You have to work backward from Yul Brynner, who would ultimately star as Chris, the leader of the gunfighters, to figure out whose brainstorm the project was.
Mirisch said he got the idea from Brynner, whose agent said, “Yul has an interest in doing a Western version of The Seven Samurai.” Brynner got the idea from Anthony Quinn, his director on The Buccaneer and announced costar in the ultimately abandoned The Gladiators.
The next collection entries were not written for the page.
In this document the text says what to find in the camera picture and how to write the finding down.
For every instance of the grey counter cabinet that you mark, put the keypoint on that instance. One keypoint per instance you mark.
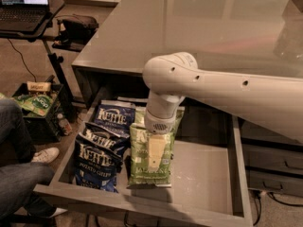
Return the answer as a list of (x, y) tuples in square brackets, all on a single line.
[(241, 36)]

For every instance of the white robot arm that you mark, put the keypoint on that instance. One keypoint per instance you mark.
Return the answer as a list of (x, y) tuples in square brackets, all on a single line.
[(275, 103)]

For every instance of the person's jeans legs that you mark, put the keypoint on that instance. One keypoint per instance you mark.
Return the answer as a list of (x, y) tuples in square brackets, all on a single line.
[(18, 180)]

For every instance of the dark lower drawer unit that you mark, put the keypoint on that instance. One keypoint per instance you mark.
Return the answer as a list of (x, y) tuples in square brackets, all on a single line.
[(273, 163)]

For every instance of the tan box on crate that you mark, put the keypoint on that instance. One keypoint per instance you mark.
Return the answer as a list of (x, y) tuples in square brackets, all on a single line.
[(38, 86)]

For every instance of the middle blue Kettle chip bag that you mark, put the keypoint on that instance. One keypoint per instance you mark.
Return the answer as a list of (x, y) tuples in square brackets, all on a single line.
[(116, 143)]

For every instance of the black crate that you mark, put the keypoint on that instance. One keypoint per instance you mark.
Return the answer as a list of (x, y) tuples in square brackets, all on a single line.
[(45, 129)]

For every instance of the white sneaker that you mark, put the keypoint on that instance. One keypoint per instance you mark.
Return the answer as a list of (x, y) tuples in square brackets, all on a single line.
[(47, 155), (50, 214)]

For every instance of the green jalapeno chip bag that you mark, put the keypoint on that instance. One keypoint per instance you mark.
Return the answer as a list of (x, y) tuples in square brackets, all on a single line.
[(140, 173), (140, 113)]

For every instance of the white sneaker lower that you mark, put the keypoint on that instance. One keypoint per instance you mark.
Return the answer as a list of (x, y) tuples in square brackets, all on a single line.
[(50, 214)]

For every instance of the blue kettle chip bag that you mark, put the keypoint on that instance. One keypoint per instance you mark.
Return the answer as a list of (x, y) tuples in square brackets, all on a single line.
[(95, 166), (116, 143), (116, 116)]

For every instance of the white sneaker upper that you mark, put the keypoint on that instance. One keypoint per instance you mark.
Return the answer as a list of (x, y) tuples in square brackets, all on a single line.
[(47, 155)]

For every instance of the small bottle by crate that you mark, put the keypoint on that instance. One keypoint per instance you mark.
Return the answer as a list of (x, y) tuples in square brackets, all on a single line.
[(64, 124)]

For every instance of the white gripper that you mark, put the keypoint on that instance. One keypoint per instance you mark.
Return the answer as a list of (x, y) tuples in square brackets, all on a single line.
[(160, 125)]

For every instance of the dark bag on stand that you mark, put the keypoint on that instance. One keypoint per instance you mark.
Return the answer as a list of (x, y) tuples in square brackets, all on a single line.
[(74, 31)]

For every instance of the black laptop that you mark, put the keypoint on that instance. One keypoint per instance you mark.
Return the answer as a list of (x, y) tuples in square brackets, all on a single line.
[(22, 15)]

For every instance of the open grey top drawer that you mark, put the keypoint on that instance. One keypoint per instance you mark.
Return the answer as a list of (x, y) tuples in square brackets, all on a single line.
[(208, 181)]

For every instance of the front blue Kettle chip bag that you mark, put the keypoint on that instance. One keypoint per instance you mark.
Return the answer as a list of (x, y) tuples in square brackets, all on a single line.
[(95, 166)]

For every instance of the green snack packet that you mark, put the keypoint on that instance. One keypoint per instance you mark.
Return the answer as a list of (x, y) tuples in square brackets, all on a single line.
[(37, 103)]

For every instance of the rear blue Kettle chip bag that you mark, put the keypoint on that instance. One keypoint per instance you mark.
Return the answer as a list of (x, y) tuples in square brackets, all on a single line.
[(116, 116)]

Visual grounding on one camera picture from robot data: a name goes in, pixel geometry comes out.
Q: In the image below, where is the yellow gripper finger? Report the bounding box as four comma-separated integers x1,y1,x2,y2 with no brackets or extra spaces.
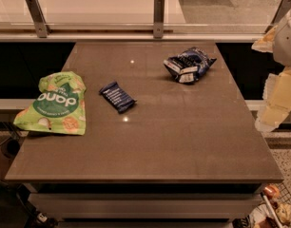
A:
255,67,291,132
251,27,277,53

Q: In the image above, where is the blue chip bag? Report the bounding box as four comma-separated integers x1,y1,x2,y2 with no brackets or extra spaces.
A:
164,47,217,84

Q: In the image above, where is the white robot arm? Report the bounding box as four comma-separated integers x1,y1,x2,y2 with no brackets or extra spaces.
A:
251,10,291,132

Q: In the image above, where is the green rice chip bag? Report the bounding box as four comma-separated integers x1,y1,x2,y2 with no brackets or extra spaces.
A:
13,71,87,136

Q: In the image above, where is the small dark blue snack bar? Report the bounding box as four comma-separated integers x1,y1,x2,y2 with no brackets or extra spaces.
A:
99,82,136,114

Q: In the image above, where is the glass railing panel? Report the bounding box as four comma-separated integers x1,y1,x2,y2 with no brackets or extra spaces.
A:
0,0,281,26

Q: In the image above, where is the right metal railing bracket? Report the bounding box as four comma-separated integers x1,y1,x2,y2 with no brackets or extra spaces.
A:
265,0,291,32

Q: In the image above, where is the metal railing bracket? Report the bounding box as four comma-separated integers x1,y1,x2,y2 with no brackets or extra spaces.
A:
265,0,291,32
153,0,165,39
25,0,49,38

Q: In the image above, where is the middle metal railing bracket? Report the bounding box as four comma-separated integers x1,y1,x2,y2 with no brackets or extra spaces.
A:
153,0,165,39

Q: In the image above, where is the wire basket with snacks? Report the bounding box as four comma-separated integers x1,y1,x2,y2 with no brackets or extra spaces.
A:
232,183,291,228

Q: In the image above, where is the left metal railing bracket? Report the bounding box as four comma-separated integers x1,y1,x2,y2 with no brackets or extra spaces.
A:
25,0,49,38

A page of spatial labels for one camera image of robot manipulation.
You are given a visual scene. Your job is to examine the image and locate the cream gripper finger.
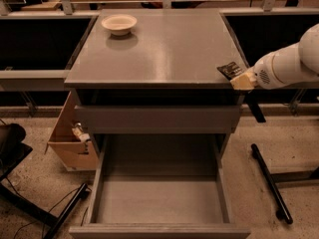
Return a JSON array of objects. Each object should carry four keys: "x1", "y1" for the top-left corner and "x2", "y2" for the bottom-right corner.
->
[{"x1": 230, "y1": 68, "x2": 257, "y2": 91}]

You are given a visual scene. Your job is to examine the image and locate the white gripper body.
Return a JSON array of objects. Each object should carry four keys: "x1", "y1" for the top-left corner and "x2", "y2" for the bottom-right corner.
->
[{"x1": 253, "y1": 52, "x2": 284, "y2": 90}]

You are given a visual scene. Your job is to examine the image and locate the dark rxbar chocolate wrapper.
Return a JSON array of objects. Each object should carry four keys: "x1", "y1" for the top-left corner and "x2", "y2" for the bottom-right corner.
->
[{"x1": 217, "y1": 62, "x2": 244, "y2": 80}]

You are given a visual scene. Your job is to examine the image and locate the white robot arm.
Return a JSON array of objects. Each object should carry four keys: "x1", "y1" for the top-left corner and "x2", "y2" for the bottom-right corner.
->
[{"x1": 230, "y1": 24, "x2": 319, "y2": 91}]

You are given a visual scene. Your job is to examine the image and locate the closed grey top drawer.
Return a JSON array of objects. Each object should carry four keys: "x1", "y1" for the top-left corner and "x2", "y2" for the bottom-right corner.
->
[{"x1": 75, "y1": 106, "x2": 240, "y2": 134}]

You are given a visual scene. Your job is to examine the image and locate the grey drawer cabinet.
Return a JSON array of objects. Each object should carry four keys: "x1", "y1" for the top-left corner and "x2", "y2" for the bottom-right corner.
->
[{"x1": 65, "y1": 9, "x2": 245, "y2": 152}]

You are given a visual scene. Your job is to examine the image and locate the open grey middle drawer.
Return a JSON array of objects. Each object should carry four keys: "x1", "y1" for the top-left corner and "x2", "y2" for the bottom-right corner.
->
[{"x1": 69, "y1": 134, "x2": 250, "y2": 239}]

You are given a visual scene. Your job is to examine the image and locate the black stand leg right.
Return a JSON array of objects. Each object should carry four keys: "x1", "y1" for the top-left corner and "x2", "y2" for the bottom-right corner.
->
[{"x1": 251, "y1": 143, "x2": 293, "y2": 225}]

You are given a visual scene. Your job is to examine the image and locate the black stand leg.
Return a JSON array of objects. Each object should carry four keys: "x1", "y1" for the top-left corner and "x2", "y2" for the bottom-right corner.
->
[
  {"x1": 42, "y1": 183, "x2": 89, "y2": 239},
  {"x1": 251, "y1": 143, "x2": 293, "y2": 225}
]

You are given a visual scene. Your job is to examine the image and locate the white paper bowl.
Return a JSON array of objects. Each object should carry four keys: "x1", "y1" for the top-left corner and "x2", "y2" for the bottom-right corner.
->
[{"x1": 102, "y1": 14, "x2": 138, "y2": 36}]

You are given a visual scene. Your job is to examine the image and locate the small object in box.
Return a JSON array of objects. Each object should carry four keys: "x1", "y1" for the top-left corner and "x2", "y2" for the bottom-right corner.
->
[{"x1": 72, "y1": 122, "x2": 90, "y2": 142}]

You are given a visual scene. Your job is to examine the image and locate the open cardboard box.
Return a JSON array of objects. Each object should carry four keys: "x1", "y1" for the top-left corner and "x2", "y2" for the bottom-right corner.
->
[{"x1": 48, "y1": 94, "x2": 99, "y2": 171}]

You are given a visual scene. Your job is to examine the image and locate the black stand leg left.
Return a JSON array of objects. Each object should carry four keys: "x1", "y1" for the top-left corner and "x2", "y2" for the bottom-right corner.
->
[{"x1": 42, "y1": 183, "x2": 89, "y2": 239}]

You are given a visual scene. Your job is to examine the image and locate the black chair base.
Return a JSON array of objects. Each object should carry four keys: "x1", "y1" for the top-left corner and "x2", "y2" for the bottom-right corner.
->
[{"x1": 0, "y1": 123, "x2": 58, "y2": 226}]

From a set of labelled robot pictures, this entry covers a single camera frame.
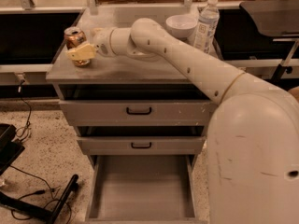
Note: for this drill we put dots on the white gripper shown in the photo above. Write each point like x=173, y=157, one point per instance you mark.
x=102, y=43

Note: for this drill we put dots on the orange soda can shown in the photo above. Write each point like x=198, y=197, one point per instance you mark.
x=73, y=37

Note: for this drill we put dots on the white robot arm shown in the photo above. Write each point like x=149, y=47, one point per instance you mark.
x=252, y=138

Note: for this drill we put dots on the grey top drawer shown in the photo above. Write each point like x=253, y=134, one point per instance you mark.
x=113, y=113

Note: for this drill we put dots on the grey drawer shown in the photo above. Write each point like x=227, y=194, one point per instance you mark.
x=161, y=145
x=142, y=190
x=113, y=113

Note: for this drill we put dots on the grey drawer cabinet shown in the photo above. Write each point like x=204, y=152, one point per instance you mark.
x=124, y=78

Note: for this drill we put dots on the grey middle drawer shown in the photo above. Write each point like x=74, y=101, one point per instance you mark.
x=161, y=145

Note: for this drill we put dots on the grey bottom drawer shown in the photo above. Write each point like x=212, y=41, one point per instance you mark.
x=142, y=190

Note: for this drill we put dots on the white ceramic bowl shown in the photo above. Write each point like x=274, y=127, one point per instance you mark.
x=181, y=26

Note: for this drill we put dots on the clear plastic water bottle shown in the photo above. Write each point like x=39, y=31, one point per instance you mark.
x=206, y=27

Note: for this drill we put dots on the black stand base left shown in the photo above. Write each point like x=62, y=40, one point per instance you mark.
x=11, y=148

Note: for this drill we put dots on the black chair right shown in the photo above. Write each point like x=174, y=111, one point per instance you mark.
x=261, y=36

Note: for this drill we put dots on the black top drawer handle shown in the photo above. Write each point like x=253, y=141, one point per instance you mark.
x=134, y=112

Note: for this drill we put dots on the black drawer handle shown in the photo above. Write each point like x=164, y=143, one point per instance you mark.
x=134, y=112
x=146, y=145

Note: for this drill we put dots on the black middle drawer handle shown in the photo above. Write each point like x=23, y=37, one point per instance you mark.
x=146, y=145

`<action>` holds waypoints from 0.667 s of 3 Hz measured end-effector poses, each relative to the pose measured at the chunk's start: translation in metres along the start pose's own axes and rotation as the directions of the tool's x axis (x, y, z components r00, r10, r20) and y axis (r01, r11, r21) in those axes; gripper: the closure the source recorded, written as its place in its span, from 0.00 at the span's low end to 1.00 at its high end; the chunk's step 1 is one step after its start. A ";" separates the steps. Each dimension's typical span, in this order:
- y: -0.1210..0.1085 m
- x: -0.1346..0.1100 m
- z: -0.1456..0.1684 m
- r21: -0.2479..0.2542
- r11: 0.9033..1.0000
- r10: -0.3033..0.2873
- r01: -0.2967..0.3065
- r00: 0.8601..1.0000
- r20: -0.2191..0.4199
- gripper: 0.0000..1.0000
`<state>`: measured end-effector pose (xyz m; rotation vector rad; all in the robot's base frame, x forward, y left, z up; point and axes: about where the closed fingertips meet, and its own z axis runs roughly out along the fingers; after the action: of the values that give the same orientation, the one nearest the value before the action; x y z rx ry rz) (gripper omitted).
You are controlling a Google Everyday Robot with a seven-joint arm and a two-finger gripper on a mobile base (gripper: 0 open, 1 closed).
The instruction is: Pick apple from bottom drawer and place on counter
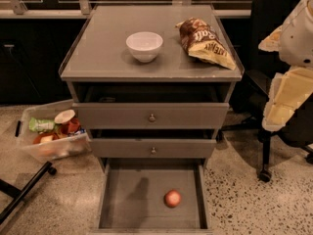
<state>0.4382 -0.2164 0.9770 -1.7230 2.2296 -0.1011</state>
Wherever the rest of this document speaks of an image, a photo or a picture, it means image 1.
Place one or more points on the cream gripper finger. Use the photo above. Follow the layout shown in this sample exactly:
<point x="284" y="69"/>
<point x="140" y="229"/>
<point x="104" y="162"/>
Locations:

Quinn got the idea from screenwriter Lou Morheim, who, upon seeing the Japanese film in Los Angeles, told his wife, “This would make a classic American Western.” In any case, it was hardly an original notion. [Bosley] Crowther in his 1956 New York Times review [of the Kurosawa film] pointed to numerous “touches that would do honor to Fred Zinnemann or John Ford,” and added that the picture “bears a cultural comparison with our own popular Western High Noon. That is, to say, it is a solid, naturalistic, he-man outdoor Action film.”
••••••••••••••••••••••
At 101 minutes, Hour of the Gun was Sturges’s shortest film in years. It was a lean, soulfully elegiac coda to Gunfight At the O.K. Corral and Last Train To Gun Hill. Today, it is rightly hailed as a forerunner of Will Penny [1968], The Wild Bunch [1969], Wild Rovers [1971] and revisionist Westerns fueled by the moral ambiguities of the Nixon-Vietnam years. For the Tombstone marshal to obtain “justice” for his brother Morgan’s murder, he must throw away his badge, much as Harry Callahan does four years later in Dirty Harry. His hands bloodied, Wyatt has become Doc’s doppelganger. He is no longer fit to uphold the law.